◆ TASK DESCRIPTION:
Set down, word for word, each line from the top of the data through the line that has "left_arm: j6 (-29"; omit every picture.

◆ DATA SHOWN:
------------------------------------------------------------

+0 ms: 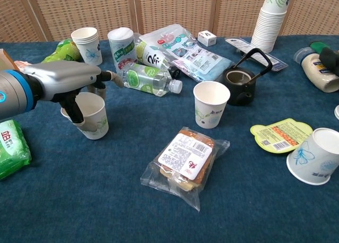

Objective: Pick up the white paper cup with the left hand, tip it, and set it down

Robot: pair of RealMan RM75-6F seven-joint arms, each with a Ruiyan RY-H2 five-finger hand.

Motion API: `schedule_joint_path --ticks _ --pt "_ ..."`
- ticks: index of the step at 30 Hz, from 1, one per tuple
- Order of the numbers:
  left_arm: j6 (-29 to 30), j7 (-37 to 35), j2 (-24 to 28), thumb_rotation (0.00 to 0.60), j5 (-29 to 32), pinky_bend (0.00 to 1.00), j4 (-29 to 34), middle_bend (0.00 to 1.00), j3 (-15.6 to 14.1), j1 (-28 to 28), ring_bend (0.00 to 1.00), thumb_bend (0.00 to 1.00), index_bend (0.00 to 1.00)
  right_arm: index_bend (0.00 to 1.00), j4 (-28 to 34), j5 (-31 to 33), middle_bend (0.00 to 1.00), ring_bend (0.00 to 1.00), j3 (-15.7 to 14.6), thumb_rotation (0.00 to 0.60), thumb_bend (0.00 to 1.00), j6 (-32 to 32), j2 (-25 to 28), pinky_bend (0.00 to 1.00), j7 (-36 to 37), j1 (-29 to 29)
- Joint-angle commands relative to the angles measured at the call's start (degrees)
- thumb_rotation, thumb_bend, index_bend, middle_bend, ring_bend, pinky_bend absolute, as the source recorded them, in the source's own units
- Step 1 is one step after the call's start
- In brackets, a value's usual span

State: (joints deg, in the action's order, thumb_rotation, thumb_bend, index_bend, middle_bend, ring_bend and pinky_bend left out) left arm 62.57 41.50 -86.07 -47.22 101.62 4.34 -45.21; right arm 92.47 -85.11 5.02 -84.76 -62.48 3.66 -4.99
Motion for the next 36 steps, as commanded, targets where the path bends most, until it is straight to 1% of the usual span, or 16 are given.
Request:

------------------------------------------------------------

◆ RESULT OF THIS EXERCISE:
+0 ms: 

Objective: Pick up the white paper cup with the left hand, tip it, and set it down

Robot: pair of RealMan RM75-6F seven-joint arms, each with a Ruiyan RY-H2 five-finger hand.

Motion API: `schedule_joint_path --ticks _ --pt "_ ..."`
- ticks: index of the step at 30 Hz, from 1, one per tuple
- Order of the numbers:
  left_arm: j6 (-29 to 30), j7 (-37 to 35), j2 (-24 to 28), thumb_rotation (0.00 to 0.60), j5 (-29 to 32), pinky_bend (0.00 to 1.00), j4 (-29 to 34), middle_bend (0.00 to 1.00), j3 (-15.6 to 14.1), j1 (-28 to 28), ring_bend (0.00 to 1.00), thumb_bend (0.00 to 1.00), index_bend (0.00 to 1.00)

What appears above is the complete answer.